It’s called the ABBA problem [about http://en.wikipedia.org/wiki/ABA_problem ]: if you see the ABBA clip, first two ladies are in front and the guys at the back, then the guys slowly move to the front and the girls to the back, but in the end there’re the girls in front again. If you don’t see the middle, you might think, that nothing has changed… Pascal Constanza at ECLM’09

defparameter vs defvar

I finally got it, thanks to Peter Norvig’s definition in PAIP (maybe taken from elsewhere).
Parameter is something, on which the programs behavior depends (like on a change of source code), so it’s change will be visible in recompilation. Var is just a special variable.

In general, there are six maxims that every programmer should follow:

  • Be specific.
  • Use abstractions.
  • Be concise.
  • Use the provided tools.
  • Don’t be obscure.
  • Be consistent.
Norvig, PAIP

Two Paths to Follow

The two versions of the preceding program represent two alternate approaches that come up time and time again in developing programs: (1) Use the most straightforward mapping of the problem description directly into Lisp code. (2) Use the most natural notation available to solve the problem, and then worry about writing an interpreter for that notation.

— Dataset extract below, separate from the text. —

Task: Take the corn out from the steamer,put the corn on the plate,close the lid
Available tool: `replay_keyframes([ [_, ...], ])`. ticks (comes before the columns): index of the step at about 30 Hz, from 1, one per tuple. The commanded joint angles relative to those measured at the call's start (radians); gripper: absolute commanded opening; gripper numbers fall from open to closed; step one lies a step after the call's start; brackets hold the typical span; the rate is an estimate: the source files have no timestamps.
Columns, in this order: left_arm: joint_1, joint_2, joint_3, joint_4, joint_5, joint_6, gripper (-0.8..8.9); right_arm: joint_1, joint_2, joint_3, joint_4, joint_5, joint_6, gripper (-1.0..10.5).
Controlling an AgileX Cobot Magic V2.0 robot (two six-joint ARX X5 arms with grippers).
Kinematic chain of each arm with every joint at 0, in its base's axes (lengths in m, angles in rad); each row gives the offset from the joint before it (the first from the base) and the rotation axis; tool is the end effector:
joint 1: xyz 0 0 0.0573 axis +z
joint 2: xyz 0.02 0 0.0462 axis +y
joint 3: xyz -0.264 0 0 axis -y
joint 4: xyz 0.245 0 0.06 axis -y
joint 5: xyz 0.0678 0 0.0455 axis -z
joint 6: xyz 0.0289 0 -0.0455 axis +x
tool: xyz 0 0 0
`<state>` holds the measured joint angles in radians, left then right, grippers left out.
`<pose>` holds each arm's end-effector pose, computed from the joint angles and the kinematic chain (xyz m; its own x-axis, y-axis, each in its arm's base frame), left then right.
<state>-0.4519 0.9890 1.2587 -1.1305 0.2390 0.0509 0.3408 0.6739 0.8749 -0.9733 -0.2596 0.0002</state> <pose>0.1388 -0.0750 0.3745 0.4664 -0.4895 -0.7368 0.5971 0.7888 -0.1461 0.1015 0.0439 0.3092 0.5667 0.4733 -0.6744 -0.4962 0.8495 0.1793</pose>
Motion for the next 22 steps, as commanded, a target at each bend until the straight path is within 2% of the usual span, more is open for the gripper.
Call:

Approach (2) involves an extra step, and thus is more work for small problems. However, programs that use this approach are often easier to modify and expand. This is especially true in a domain where there is a lot of data to account for. The grammar of natural language is one such domain-in fact, most A1 problems fit this description. The idea behind approach (2) is to work with the problem as much as possible in its own terms, and to minimize the part of the solution that is written directly in Lisp.